#### EXERCISE PROMPT:
Please return every line below that contains the string "points".

Items from a dataset:
--------

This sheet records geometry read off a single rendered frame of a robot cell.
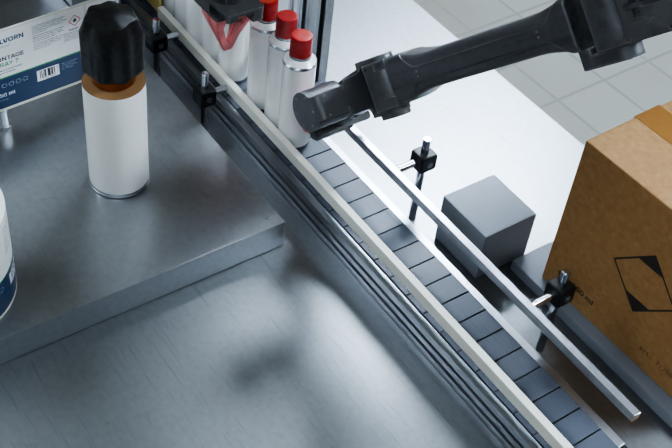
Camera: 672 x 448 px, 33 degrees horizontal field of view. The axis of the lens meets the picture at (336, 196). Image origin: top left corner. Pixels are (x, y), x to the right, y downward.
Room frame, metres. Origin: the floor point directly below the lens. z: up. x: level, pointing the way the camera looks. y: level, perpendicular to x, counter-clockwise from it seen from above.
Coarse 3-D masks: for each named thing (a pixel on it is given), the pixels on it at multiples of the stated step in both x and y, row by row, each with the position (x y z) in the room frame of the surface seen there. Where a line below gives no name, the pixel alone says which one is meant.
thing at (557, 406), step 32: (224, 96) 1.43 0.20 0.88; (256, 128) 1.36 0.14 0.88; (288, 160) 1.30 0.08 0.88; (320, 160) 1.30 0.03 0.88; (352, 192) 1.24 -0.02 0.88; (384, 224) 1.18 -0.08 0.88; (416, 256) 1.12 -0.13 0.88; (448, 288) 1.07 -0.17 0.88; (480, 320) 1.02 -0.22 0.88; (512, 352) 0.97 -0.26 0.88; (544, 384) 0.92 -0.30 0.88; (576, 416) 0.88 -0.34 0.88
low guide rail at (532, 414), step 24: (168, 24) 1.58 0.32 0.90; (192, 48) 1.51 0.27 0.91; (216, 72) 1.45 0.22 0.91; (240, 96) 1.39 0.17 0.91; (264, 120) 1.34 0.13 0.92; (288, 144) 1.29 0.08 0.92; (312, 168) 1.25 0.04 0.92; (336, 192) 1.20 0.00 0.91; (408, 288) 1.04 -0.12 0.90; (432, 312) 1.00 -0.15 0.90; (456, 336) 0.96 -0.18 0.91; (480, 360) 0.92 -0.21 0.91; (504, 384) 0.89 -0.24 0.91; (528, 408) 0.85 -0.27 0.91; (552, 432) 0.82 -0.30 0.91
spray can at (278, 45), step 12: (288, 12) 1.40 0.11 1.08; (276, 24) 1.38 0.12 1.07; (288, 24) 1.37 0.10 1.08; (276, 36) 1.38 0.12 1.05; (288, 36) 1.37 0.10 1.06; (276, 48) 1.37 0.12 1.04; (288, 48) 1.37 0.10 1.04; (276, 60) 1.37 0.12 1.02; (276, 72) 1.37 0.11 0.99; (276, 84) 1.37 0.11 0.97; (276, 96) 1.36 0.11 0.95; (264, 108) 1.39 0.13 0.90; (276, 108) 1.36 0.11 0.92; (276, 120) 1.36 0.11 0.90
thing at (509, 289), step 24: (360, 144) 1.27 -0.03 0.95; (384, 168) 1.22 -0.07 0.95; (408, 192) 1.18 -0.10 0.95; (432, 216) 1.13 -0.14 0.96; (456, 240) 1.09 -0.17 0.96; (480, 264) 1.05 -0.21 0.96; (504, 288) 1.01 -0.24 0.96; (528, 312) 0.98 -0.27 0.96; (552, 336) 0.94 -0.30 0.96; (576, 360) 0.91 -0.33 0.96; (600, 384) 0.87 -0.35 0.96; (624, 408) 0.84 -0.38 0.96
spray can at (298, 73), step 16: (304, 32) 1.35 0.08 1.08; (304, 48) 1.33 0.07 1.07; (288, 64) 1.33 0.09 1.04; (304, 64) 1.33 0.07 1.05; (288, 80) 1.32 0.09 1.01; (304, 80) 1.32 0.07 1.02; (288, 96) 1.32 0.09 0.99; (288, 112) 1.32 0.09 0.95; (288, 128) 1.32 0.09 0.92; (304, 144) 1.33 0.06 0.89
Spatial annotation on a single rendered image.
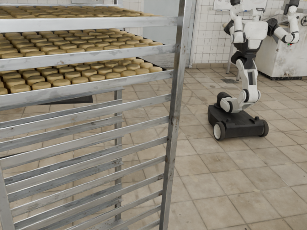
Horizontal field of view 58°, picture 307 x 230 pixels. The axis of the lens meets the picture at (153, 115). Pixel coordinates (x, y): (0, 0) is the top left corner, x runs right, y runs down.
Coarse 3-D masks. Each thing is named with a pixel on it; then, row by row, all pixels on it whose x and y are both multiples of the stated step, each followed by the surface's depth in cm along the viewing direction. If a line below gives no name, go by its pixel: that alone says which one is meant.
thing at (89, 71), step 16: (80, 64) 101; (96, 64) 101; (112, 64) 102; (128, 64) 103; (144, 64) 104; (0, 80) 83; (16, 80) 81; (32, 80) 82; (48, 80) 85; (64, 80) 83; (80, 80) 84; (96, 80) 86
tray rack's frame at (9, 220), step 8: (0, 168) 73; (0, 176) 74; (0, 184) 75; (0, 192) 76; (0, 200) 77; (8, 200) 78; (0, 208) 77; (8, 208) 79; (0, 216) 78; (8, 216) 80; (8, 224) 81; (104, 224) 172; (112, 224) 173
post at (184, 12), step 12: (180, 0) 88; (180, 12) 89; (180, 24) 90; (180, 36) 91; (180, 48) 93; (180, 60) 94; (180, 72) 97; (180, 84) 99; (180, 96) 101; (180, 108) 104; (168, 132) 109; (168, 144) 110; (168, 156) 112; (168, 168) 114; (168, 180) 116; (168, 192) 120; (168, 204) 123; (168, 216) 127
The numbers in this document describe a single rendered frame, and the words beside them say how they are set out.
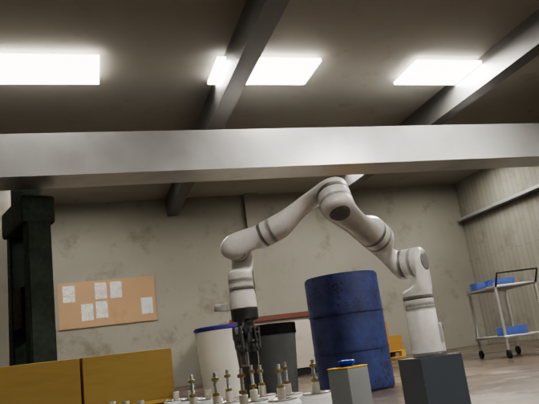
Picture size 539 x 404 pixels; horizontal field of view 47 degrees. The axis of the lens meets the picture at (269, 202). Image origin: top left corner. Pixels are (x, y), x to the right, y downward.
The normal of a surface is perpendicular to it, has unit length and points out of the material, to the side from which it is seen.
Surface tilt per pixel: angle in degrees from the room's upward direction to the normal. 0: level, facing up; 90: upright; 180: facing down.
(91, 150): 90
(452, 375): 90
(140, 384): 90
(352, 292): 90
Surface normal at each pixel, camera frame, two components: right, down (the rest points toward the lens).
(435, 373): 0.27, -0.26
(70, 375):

--------

#### FINISHED TASK:
The normal of a surface is perpendicular to it, has unit length and points out of the material, to the side from which it is seen.
Surface normal at each pixel, camera frame, two components: right, down (the rest points toward the lens).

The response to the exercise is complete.